PROMPT
Transcribe word for word the lines below from the line with "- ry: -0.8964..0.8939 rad" through the line with "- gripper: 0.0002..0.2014", ends included.

MATERIAL PROVIDED
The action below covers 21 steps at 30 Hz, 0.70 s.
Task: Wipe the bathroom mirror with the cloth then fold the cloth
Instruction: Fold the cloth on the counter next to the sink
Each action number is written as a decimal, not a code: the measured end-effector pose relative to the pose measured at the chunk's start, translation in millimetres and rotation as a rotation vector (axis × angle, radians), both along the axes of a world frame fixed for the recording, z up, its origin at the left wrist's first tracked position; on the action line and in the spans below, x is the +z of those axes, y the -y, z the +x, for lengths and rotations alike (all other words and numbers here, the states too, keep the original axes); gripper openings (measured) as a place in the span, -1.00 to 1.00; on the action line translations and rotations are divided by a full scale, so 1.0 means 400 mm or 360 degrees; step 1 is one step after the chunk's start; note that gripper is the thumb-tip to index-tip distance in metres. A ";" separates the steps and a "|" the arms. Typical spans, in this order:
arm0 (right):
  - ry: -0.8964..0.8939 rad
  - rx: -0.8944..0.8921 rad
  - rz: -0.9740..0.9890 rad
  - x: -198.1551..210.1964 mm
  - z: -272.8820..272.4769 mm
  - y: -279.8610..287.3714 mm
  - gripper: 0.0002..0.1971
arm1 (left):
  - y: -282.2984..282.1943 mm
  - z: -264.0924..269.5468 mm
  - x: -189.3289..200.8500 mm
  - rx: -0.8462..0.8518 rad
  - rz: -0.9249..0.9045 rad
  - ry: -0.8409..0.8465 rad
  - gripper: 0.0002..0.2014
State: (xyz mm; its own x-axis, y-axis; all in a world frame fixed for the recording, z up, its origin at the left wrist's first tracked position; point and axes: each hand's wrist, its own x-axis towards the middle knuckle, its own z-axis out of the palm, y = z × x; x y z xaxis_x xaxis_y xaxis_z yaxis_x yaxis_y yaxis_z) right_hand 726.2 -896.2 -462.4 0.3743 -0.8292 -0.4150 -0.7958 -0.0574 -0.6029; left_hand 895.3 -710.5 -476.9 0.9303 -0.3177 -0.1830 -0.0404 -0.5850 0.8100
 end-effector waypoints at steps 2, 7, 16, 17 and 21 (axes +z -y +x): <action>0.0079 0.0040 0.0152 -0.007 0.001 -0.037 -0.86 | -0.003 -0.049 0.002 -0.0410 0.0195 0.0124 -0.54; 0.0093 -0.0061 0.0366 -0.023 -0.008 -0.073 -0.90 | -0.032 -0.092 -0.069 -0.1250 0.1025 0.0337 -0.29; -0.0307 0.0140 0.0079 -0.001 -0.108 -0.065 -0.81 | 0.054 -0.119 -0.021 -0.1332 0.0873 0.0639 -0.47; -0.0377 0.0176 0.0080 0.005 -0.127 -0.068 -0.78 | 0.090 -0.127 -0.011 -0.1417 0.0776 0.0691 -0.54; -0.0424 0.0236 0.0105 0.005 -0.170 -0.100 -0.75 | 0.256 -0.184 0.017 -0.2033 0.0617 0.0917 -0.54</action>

TASK RESULT
  - ry: -0.8964..0.8939 rad
  - rx: -0.8944..0.8921 rad
  - rz: -0.9740..0.9890 rad
  - x: -198.1551..210.1964 mm
  - z: -272.8820..272.4769 mm
  - y: -279.8610..287.3714 mm
  - gripper: 0.0002..0.1971
arm1 (left):
  - y: -282.2984..282.1943 mm
  - z: -264.0924..269.5468 mm
  - x: -189.3289..200.8500 mm
  - rx: -0.8462..0.8518 rad
  - rz: -0.9249..0.9045 rad
  - ry: -0.8409..0.8465 rad
  - gripper: 0.0002..0.2014

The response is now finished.